Utilizing partial reconfiguration on FPGA can, in general, solve all the problems described in Section 5. However, some caveats apply. The size of the reconfigurable regions has to be predetermined and chosen wisely based on the expected user applications, since large regions waste unused FPGA area, whereas small regions introduce overhead when splitting functions into multiple small programs. Although a single reconfigurable region can be reprogrammed within a fraction of a ms, FPGA bitstream generation take minutes to hours to compile a function for a specific region. Additionally, the flexibility of FPGAs comes at a price of lower raw packet processing performance and fewer available Ethernet ports compared to dedicated switching ASICs.

#### 6.3 An extension to current switching ASICs

Only minor modifications are necessary to make current switching ASICs hot-plugging enabled, since the biggest reconfigurable part of the ASIC, the table entries [6, 23], are already online reconfigurable. **Online reprogrammable pipeline.** The parser behavior, matchtable selection, actions, and the deparser are stored in the same kind of memory as the tables, namely TCAM and SRAM. Although TCAM and SRAM can easily be made online reconfigurable, it is important to avoid inconsistent states without interrupting packet processing.

The parser, as described by RMT [6], consists of TCAM that holds transitions of the parser state-machine. To remove a part of the parser during ongoing packet processing, the part must first be made unreachable by removing the transition that leads to the to be removed part. Once the part of the parser to be removed is no longer in use, all remaining entries can be removed. After the pipeline is drained of packets for a function, matches, actions, and match-table entries can also be removed. Similarly, when adding a function to the pipeline, all parts of this function should only be made reachable once they are fully configured. The use of a per entry valid-bit to allow for atomic insertion, deletion, and movement of TCAM entries is described in CoPTUA [40].
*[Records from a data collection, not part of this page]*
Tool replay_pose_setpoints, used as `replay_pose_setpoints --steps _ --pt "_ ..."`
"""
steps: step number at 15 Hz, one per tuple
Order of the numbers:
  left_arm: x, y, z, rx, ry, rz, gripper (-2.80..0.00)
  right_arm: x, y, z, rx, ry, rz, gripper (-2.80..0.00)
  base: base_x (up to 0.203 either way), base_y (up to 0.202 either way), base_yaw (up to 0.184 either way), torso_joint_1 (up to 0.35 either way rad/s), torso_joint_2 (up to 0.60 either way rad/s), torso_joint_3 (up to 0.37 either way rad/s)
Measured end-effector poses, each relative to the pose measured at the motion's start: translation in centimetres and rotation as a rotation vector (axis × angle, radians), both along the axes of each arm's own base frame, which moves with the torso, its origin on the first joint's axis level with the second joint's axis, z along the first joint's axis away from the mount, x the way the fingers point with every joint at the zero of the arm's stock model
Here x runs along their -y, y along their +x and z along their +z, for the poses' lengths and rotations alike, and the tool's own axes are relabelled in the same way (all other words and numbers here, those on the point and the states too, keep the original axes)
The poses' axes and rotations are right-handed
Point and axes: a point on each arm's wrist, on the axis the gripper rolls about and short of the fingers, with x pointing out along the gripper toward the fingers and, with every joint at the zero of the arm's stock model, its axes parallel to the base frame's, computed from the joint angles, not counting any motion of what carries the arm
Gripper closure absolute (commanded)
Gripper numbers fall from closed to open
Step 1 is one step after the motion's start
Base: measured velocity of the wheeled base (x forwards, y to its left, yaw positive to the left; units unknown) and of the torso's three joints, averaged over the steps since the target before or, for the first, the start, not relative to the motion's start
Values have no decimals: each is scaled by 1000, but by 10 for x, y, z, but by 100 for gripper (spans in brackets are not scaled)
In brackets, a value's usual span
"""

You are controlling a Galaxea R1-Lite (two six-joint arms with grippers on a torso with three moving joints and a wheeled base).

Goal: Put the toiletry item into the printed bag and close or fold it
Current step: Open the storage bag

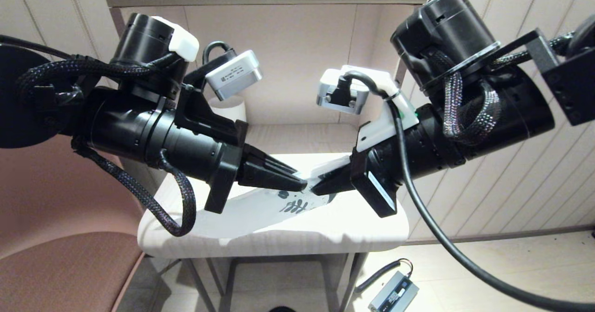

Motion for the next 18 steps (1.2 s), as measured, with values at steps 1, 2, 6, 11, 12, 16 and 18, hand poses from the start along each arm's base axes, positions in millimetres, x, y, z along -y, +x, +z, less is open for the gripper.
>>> replay_pose_setpoints --steps 1,2,6,11,12,16,18 --pt "-1 -1 0 -1 1 0 0 2 0 1 3 3 -3 0 0 0 0 0 0 0" --pt "-1 -2 -1 -1 1 0 0 3 -1 3 5 6 -6 0 0 0 0 0 0 0" --pt "-3 -4 -3 -6 6 1 0 13 -3 9 19 17 -25 0 0 0 0 0 0 0" --pt "-6 -8 -8 -20 19 5 0 25 -1 12 30 21 -62 0 0 0 0 0 0 0" --pt "-8 -9 -8 -22 21 7 0 28 -1 13 33 23 -67 0 0 0 0 0 0 0" --pt "-16 -11 -12 -26 32 21 0 39 -2 17 42 33 -95 0 0 0 0 0 0 0" --pt "-21 -12 -13 -28 32 33 0 46 -3 18 44 38 -104 0 0 0 0 0 0 0"
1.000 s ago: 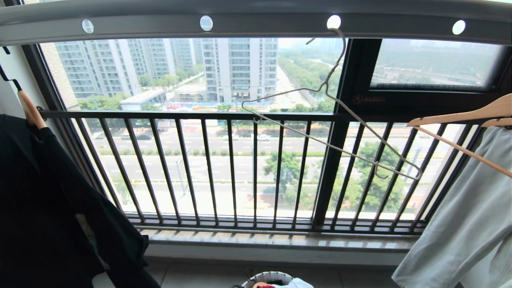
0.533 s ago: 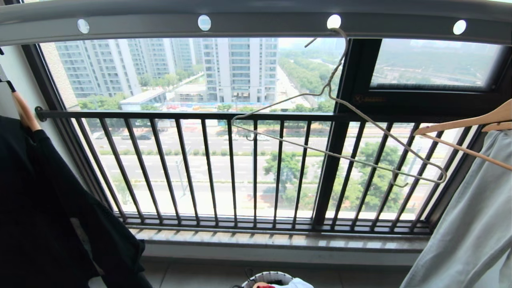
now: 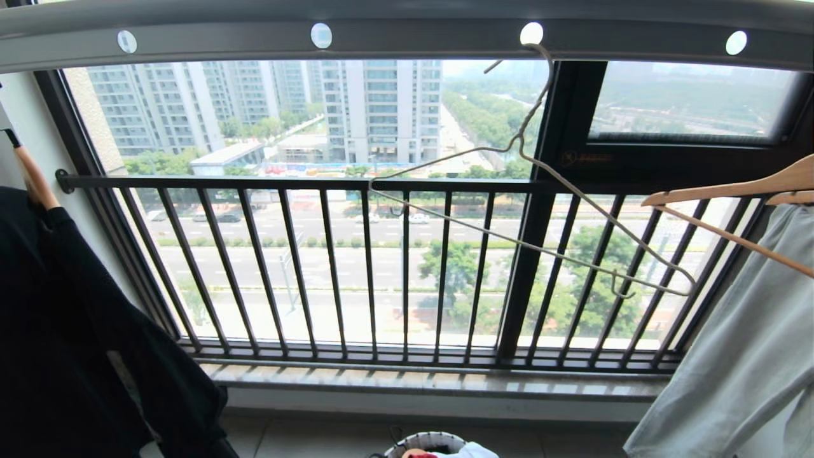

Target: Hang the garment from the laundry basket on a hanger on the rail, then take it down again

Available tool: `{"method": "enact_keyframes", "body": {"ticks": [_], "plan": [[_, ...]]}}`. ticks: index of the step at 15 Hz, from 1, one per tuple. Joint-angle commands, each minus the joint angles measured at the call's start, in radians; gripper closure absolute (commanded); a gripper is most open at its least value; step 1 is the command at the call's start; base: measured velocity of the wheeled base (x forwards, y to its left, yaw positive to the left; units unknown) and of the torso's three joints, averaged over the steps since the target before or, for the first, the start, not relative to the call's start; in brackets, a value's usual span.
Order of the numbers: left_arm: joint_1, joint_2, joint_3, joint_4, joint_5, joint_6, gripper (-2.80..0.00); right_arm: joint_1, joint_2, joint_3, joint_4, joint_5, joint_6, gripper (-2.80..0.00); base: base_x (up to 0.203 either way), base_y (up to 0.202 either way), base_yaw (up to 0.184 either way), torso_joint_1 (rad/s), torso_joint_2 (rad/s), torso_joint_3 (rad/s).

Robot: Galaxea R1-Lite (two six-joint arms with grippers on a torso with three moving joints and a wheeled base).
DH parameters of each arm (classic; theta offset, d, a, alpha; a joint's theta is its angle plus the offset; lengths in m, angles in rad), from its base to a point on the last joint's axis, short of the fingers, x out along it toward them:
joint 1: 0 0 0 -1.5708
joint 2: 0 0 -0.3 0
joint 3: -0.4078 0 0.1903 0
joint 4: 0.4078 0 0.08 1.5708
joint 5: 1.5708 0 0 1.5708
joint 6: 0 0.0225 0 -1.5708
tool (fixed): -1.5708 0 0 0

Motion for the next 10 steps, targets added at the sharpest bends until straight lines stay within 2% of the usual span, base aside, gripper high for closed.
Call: {"method": "enact_keyframes", "body": {"ticks": [1, 10], "plan": [[0.0, 0.002, 0.0, 0.0, 0.0, -0.001, 0.0, -0.001, 0.001, 0.002, 0.0, 0.0, -0.001, 0.0, 0.0, 0.0, 0.0, 0.0, 0.0, 0.0], [0.0, 0.002, 0.0, 0.0, 0.0, -0.001, 0.0, 0.0, 0.001, 0.002, 0.0, 0.0, 0.001, 0.0, 0.0, 0.0, 0.0, 0.0, 0.0, 0.0]]}}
**Program merging.** When adding a function to an online reprogrammable pipeline, parts of the pipeline are already occupied by other functions. The P4 compiler must be made aware of the available resources in order to fit a function into the currently unoccupied parts of the pipeline. When allocating match-action stages

| $\boxed{\text{ingress pipeline}} \rightarrow  \Rightarrow \boxed{\text{egress pipeline}}$ | current pipelines   |
|-------------------------------------------------------------------------------------------|---------------------|
| online reprogrammable pipeline                                                            | additional pipeline |

Figure 5: Adding a hot-plugging enabled pipeline.
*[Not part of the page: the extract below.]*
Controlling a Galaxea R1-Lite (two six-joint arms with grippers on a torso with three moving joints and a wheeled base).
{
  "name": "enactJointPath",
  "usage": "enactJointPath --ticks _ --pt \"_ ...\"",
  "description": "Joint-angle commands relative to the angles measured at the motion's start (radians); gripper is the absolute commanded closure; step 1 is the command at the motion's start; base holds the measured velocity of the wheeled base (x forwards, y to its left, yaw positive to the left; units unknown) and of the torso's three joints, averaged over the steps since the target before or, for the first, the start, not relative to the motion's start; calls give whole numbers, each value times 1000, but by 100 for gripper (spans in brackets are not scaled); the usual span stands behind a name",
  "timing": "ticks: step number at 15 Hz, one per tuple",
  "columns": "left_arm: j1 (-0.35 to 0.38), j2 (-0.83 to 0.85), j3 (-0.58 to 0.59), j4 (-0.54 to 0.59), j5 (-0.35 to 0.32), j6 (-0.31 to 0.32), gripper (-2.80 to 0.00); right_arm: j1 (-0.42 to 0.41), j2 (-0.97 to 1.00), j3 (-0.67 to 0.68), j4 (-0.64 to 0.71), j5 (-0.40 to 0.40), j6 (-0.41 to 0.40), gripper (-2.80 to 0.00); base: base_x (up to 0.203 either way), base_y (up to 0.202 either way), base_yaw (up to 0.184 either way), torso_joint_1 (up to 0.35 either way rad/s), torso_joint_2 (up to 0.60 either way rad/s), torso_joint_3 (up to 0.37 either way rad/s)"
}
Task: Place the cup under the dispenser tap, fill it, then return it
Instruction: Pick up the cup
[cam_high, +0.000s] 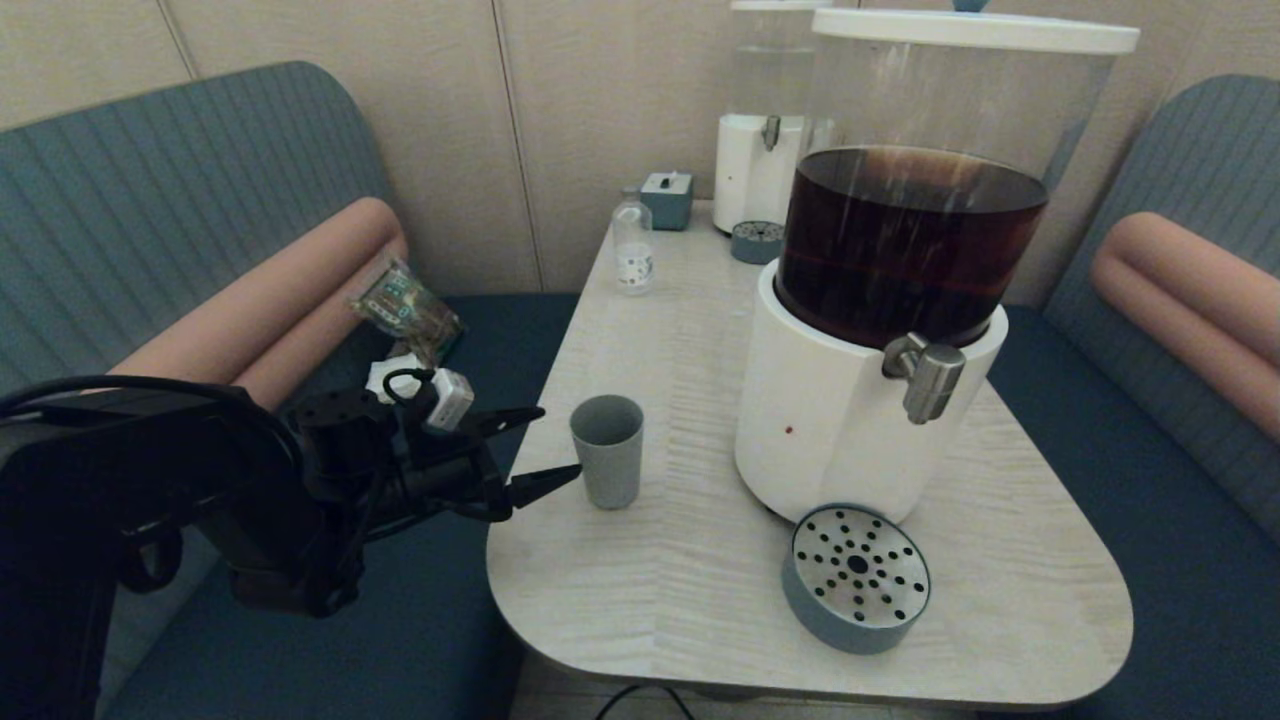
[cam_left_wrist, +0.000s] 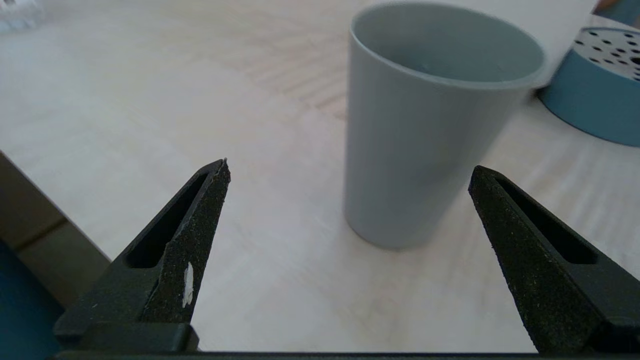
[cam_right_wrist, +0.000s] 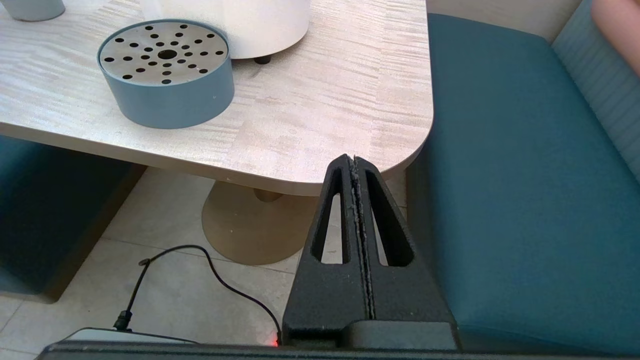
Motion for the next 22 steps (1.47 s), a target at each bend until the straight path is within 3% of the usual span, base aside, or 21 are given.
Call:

and table memory, care must be taken to avoid fragmenting the unoccupied resources into many small ranges.

**Isolation.** When making the compiler aware of resources allocated to individual functions, the isolation procedures described in Section 6.1 can be applied.

Multiple pipelines. Current switches already include at least two pipelines, an ingress and an egress pipeline, which are executed before and after the selection of the output port. Using the ingress pipeline for both function selection and function execution is difficult. Either function selection must be implemented with the limited matching capabilities of the parser, or hot-pluggable functions lose the ability to parse their own custom headers. Executing hot-pluggable functions in the egress pipeline assigns the output port to each packet before executing functions, therefore removing the ability of hot-pluggable functions influence the output port. We propose to add a third pipeline for hot-pluggable functions as illustrated in Figure 5. In this way, function selection can be performed in the ingress pipeline before handing packets over to the custom parsers in the hot-pluggable pipeline while also providing the possibility to influence the output port from the hot-pluggable functions.

Adding a third pipeline is doable, since RMT [6] describes how to share most match-action resources between logically separate ingress and egress pipelines and some switches [1] already include additional but non online reprogrammable pipelines for extra processing.

Extending switching ASICs for hot-pluggability does enable ondemand instantiation of functions running at the full switch linerate within a networks switching fabric. The exact cost of making a switching ASIC online reprogrammable is not known to us since we did not yet implement any of the presented approaches.

## 7 RELATED APPROACHES

Deployment problems for on-switch in-network computing have been widely recognized [19, 24, 32]. NetAccel [24] proposes to avoid on-demand instantiation by permanently putting generalized aggregation functionality onto switches, whereas PPS [19] proposes to use dedicated switches without forwarding duties as offloading appliances for a single application functionality. Tokusashi et al. [38] analyze that on-demand in-network computing can decrease power consumption but have not considered how to change switch programs. Ports et al. [32] provide guidelines for on-switch in-network computing, suggesting to put generalized functionality onto switches to avoid deployment problems.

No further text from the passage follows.